I remember during the culinary orientation,a very nice gentleman sat next to me and he talked about his love for food and cooking. He told me what his specialty was (sauces) and asked me what mine was. (note: I hate that question. My usual answer is 'everything'. The convo gets over faster that way) This guy really had a passion for food or at least he could talk it up really well. When the Dean spoke, he said that not everyone would make it through the program. He said that maybe only 30 in the room would graduate. Of course I thought it was crazy at the time, but now I see that he was right. The guy turned to me and said," I'm really nervous now. I hope I make it." To which I said, "ehh,don't worry about it. You obviously have a passion for food. As long as you work hard, you'll make it." He quit after the first lab.

My first culinary lab was quite interesting. It was called 'professional cooking techniques I.' It was a class of about 8 students,give or take a few. That class was a blast. We had two instructors on different days. A woman and a man. The woman sported a very cool, blonde pixie cut and laid back attitude. She was a great cook, a great teacher, and she remains to be my favorite chef. She also happened to be a vegetarian who cared about animal rights, but loved a bloody ribeye every now and then. I love that lady. The man was a fairly young and fairly attractive classically trained chef. He was a very cool guy and very laid back. Needless to say, my basic class was enjoyable. I'd go into the personalities of my classmates, but it would make this post much longer than it would need to be.

I will talk about Slash tho. Slash is just a nickname that we gave him within the first 3 days of class. I'm sure you can pick up on why he was named that. The first week of basic consists of knife skill drills. We basically go through the classical cuts; julienne,fine brunoise, tourne,etc. We also learn how to make ten different kinds of potato soup and mashed potatoes. ;) Anyways,back to slash. It was sometime in the middle of class when we heard someone gasp and a knife clang down on a cutting board. This particular gentleman cut himself. He bandaged it up and finished on with the class. The next lab, he was absent because he had to go to the hospital to get it stitched up. I guess he cut really deep. On Wednesday, he was back and bandaged. We were doing knife skill drills again when we heard a gasp and a laugh. Oh no, who cut themselves now? Oh,same guy. This time, he didn't cut so deep. He will now and forever be known as Slash. In fact, I've forgotten his real name now.

4 comments:

Angie  said...

hmm.... was Mr. Slash flirting with gals around while working on a cutting board?
Fall in love with the hospitality career is easy, but to keep the passion going and growing is bloody difficult. It's a love-hate thing. Having an interest in the kitchen is one thing, and working as a professional chef is another thing....it's hard. To meet, keep and to improve the satisfaction of the customers, management, and owners is always your priority........monthly promotions, marketing, sales, cost-control, budget, etc. etc. etc. just think of them already brings me a headache.

Maggie said...

I think there is a big difference between people who are passionate about food and those willing to put the work into cooking professionally. Hats off to you for making it through to the end.

oysterculture said...

I think my nickname would be slash and burn.

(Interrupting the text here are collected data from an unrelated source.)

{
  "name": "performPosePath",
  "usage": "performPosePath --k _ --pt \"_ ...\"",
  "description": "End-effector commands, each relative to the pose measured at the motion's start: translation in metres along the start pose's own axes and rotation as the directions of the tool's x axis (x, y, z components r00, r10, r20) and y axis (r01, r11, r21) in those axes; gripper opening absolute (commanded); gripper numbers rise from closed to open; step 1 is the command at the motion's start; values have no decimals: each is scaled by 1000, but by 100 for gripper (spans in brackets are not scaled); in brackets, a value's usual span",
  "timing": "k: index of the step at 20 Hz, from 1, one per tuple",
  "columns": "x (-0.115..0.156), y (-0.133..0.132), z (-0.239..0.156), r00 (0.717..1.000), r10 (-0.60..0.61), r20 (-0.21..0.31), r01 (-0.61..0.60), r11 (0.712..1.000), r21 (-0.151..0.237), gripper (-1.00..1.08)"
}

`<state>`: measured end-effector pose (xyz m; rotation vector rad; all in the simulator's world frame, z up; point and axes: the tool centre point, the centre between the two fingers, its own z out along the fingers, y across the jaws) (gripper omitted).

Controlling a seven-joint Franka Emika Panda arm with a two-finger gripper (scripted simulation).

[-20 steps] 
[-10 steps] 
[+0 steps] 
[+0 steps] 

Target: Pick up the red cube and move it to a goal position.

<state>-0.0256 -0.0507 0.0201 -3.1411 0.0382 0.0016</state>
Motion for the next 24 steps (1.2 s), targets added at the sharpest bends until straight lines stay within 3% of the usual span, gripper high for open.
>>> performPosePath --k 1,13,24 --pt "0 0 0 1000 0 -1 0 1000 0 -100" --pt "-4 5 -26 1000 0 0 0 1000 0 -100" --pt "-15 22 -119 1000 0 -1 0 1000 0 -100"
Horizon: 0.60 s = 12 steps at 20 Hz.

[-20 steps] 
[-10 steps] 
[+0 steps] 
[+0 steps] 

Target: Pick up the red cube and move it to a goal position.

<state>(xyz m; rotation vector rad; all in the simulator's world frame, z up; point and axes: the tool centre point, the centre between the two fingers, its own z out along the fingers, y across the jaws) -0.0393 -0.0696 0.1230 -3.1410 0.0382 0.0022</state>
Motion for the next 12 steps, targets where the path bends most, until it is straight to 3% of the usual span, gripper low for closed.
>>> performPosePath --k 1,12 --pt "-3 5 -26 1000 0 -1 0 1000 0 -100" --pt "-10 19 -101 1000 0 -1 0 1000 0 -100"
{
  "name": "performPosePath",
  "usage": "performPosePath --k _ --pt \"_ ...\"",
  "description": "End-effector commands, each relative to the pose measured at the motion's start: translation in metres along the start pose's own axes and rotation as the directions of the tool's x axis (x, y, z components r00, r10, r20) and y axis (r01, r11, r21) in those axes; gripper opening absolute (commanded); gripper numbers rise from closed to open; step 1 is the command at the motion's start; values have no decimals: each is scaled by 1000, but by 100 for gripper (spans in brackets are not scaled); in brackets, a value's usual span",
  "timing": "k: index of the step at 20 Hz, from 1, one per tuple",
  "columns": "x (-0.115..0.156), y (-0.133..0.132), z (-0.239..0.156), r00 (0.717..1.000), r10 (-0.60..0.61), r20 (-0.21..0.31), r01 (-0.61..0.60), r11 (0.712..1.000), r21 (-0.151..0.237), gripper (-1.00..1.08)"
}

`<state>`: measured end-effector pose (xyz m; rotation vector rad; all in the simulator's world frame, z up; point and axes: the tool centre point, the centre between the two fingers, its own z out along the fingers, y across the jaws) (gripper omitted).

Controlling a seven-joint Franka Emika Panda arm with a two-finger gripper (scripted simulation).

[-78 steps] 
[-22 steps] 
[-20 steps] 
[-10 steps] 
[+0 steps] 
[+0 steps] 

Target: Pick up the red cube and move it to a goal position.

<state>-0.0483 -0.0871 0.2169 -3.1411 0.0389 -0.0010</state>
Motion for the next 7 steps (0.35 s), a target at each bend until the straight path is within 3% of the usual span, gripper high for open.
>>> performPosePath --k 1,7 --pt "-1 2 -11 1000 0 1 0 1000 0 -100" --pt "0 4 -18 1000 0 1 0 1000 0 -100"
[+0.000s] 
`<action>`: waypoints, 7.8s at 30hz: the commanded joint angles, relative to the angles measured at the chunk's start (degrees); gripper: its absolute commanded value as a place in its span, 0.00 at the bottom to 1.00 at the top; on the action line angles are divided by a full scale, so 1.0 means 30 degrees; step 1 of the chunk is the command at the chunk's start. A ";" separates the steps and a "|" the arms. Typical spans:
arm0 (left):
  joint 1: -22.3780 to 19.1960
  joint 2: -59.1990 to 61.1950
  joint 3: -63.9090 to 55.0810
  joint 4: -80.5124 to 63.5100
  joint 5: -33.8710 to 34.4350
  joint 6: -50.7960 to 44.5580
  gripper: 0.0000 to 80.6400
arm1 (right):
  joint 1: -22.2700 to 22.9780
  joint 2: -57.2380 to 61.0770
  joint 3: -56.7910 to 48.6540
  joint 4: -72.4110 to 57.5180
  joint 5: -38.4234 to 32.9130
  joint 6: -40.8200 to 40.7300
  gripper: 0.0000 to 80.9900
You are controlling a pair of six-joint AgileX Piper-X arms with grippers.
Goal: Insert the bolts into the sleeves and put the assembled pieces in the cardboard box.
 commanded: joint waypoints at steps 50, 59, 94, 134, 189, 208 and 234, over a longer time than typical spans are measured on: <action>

Agree with Maggie, congrats on working your way through a challenging program and dealing with all the other "fun" stuff that goes along with it, the hard work, lack of funds, time commitment that are necessary to meet the end goal.

Nila Rosa said...

Angie: Funny that you say that because slash was pretty flirtatious.

maggie and oysterculture: Thank you. It was definitely tough. I had my moments where I hated the profession, but at the end of the day, I love it. I love the stress and how everything moves fast. It's peaceful.